Chucktown Chicken Salad
Two Takes on the Classic
If cracker salad and ambrosia are any indication, Southerners will add mayonnaise to just about anything and call it a salad. Easy to whip up and tote in Tupperware, creamy chilled salads, from egg to potato, have stood the test of time. But there’s no reason the recipes need to be stuck in the past. We asked two Charleston, South Carolina, chefs to put their spin on the grand poobah of them all: chicken salad. At newcomer Millers All Day, a modern diner focused on breakfast, chef Madison Tessener turns to the flavors of vintage Lowcountry meal country captain. The chicken and rice dish is perfumed with curry powder, studded with raisins, and topped with slivered almonds—“all the things I love in my chicken salad,” she says. Meanwhile, Kevin Getzewich of the almost year-old One Broad finds inspiration in a personal favorite: cold food. “I’m always eating stuff cold—pizza, Asian food the next day, cold fried chicken,” he says. He gives leftover yardbird new life in the form of chicken salad, which he serves with quick pickles for a bright crunch.

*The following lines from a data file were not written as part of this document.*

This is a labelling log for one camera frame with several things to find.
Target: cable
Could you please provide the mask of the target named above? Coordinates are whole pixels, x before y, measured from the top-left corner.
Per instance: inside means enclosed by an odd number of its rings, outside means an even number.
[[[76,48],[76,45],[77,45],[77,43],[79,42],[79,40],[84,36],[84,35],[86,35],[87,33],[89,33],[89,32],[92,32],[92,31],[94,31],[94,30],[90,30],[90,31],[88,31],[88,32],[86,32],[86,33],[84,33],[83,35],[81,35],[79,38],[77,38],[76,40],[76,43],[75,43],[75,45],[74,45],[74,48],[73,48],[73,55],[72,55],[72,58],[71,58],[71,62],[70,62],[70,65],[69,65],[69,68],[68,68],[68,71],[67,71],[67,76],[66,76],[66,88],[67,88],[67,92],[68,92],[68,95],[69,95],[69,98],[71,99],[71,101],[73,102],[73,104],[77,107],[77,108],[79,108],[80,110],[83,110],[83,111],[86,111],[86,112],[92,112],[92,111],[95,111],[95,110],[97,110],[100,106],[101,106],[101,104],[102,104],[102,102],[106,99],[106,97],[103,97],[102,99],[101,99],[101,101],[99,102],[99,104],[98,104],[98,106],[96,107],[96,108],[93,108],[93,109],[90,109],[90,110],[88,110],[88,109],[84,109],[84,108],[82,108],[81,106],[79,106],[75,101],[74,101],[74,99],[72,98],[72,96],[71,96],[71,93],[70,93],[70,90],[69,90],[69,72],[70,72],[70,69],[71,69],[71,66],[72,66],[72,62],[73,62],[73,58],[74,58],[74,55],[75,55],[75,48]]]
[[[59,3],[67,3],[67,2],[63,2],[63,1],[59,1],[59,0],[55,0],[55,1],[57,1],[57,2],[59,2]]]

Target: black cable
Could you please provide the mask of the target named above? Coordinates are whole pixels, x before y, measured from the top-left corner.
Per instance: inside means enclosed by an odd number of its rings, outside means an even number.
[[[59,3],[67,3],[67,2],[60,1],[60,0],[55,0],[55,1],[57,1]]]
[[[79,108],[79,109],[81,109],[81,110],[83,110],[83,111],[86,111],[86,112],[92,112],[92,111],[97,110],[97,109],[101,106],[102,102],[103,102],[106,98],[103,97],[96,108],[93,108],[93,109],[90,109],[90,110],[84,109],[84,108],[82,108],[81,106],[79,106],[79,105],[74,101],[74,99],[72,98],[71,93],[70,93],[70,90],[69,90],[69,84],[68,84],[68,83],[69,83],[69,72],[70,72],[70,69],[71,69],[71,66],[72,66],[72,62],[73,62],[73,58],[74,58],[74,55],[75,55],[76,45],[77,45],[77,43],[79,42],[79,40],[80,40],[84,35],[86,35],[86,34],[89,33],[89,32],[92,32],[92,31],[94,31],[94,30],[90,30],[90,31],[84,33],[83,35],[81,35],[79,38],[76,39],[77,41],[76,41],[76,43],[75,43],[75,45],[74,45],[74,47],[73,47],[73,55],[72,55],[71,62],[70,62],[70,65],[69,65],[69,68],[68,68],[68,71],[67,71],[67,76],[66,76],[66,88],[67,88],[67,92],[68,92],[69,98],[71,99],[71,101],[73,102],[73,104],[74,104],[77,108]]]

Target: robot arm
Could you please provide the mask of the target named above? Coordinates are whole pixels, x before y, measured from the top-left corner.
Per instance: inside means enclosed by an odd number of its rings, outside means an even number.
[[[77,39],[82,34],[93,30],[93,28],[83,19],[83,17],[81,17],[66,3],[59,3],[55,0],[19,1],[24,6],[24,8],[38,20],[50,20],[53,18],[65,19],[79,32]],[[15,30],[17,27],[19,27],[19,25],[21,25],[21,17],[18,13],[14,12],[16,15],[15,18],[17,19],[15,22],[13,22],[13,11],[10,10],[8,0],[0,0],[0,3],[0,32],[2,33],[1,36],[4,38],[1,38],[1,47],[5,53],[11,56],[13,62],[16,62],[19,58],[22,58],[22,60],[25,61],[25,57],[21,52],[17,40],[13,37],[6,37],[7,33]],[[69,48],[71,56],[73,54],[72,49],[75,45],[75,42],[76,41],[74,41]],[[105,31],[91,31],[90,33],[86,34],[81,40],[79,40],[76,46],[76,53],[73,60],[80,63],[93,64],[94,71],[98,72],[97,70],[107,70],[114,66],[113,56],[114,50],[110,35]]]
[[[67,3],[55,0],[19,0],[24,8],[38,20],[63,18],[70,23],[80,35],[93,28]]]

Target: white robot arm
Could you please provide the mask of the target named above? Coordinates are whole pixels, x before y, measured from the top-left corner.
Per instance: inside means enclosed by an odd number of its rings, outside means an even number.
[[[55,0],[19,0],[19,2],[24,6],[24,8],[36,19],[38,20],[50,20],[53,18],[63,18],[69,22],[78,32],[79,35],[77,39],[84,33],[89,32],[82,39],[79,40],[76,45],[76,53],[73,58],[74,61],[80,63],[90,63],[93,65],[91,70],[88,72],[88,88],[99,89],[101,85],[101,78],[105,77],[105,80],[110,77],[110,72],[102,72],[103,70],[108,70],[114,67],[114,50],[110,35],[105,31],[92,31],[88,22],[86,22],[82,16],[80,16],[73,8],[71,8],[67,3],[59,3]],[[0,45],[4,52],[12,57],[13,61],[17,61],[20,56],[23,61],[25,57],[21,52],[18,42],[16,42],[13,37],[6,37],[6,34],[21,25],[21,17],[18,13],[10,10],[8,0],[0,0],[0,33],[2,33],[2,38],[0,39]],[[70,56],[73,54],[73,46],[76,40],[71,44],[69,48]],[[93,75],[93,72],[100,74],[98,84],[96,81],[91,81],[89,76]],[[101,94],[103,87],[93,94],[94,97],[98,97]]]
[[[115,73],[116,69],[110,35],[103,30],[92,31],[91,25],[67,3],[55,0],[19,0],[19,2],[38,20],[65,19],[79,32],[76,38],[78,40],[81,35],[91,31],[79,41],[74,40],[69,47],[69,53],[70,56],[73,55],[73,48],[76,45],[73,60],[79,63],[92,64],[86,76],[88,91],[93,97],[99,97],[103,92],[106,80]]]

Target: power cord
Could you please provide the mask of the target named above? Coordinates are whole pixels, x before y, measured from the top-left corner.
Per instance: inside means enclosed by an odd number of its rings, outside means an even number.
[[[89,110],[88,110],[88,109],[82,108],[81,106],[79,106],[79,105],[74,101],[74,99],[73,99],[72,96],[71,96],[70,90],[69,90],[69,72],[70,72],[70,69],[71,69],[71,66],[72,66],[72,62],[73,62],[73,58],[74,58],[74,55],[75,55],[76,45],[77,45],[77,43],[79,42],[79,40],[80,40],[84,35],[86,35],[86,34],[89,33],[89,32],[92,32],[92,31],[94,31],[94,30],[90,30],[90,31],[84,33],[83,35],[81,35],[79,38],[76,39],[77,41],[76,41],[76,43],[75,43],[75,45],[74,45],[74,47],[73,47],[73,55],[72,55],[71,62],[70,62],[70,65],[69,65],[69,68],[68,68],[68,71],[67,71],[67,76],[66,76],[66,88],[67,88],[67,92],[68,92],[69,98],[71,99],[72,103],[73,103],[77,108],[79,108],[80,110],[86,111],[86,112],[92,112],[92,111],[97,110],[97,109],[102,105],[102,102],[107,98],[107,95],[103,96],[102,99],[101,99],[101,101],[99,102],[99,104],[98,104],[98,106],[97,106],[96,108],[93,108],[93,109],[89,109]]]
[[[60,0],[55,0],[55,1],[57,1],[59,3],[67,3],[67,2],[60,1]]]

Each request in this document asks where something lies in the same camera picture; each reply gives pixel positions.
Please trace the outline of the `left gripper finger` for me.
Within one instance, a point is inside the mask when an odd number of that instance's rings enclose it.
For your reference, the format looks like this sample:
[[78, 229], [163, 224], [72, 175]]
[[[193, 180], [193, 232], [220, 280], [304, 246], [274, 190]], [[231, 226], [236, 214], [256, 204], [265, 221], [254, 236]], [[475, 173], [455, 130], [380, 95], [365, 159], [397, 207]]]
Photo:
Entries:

Madison Tessener earned her stripes in some of Charleston’s top fine-dining restaurants (FIG, McCrady’s, Husk) before taking the head chef position at Millers All Day. “ With brunch, we aren’t restricted to doing one thing, which I was very interested in,” she says. “ We get to make our own rules.”
Raised in Philly, Kevin Getzewich brings the Northeast to the kitchen at One Broad—think bialys and pastrami lox. The menu is also heavy on global influence, evidenced in dishes like tamagoyaki and roasted lamb naan.